Previous epidemiological studies have shown various different trends. No change was identified in three studies—in Denmark from 1950 to 1984,15 in British Columbia during the 1970s,16 and in Western Australia from 1971 to 1984.17 An increasing incidence was found in Minnesota from 1950 to 1984,1 in central Scotland and other parts of UK,2-5 and in Germany during the 1970s and 1980s.6 Three previous studies showed a decline like ours—in Northern Ireland before 1970,7 in Saskatchewan from 1970 to 1985,8 and in New York State from 1983 to 1990.9 The latter study was by far the largest, including 4063 cases, and showed a fall in incidence from 2.4 to 1.7/1000 births. White race and male gender were associated with an increasing incidence of IHPS; low birth weight, increased maternal age, and high birth order were associated with a reduced incidence. A study from California on 1963 cases of IHPS during 1983 to 1988 showed no clear decline, although some other findings were confirmed: the incidence among white infants was 2.4 and among Hispanic infants 1.8/1000 births while it was 0.7 and 0.6/1000 births among black and Asian infants, respectively.18 The highest incidences have been reported in the UK, ranging from 3.5 to 8.8/1000 births.1-3 In the Saskatchewan study bottle feeding was 2.9 times more prevalent among the IHPS infants.8
From the results of these various studies, it appears that IHPS occurs with a varying frequency over time and in different regions with incidences ranging between 1.7 and 8.8/1000 births. Occurrence depends on genetic factors, gender and race being affected differently, although minor environmental factors like type of feeding also appear to be important.
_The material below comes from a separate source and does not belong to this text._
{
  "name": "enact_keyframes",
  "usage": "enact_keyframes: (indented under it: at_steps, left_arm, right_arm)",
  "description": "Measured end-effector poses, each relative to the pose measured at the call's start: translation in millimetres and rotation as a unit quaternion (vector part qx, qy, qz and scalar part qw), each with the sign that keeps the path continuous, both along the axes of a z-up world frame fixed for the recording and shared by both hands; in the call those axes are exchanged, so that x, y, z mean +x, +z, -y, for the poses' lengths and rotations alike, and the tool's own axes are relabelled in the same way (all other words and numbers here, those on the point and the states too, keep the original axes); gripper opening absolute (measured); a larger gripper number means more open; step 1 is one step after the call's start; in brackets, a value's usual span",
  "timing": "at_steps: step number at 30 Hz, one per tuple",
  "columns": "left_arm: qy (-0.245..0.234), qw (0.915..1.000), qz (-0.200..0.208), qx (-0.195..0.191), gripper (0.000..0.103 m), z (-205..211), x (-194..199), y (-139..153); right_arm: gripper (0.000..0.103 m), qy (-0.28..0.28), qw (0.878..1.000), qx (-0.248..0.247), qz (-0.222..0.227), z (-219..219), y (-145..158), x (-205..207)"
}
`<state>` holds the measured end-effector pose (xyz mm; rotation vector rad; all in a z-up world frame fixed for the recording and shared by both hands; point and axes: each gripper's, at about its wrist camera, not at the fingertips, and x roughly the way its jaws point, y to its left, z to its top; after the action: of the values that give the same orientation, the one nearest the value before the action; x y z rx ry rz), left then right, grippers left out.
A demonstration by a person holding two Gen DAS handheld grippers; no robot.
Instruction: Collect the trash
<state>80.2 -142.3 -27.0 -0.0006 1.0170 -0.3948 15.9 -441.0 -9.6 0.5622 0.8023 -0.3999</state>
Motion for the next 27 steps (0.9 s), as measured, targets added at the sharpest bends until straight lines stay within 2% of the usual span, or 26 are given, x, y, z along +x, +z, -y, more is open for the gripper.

In our study, the finding that the incidence of IHPS was almost three times higher in the south of Sweden compared to the north could indicate unknown environmental factors of importance. We found that the substantial decline in incidence occurred throughout the whole country during the ten year study period. This change in incidence might be explained if IHPS is being transmitted like an infectious disease, although the low incidence would suggest that individual susceptibility would have to be variable and infrequent. This susceptibility may depend on both hereditary and environmental factors. It is impossible to say whether environmental or genetic factors are most important in determining the difference in incidence between northern and southern Sweden. The only obvious difference between the north and south is the difference in climate. The incidence of IHPS at the end of the study period, especially in northern Sweden, is the lowest reported so far among white infants.
This study was supported by grants from the Göteborg Children's Hospital Research Foundation, and The Wilhelm and Martina Lundgren's Research Foundation II.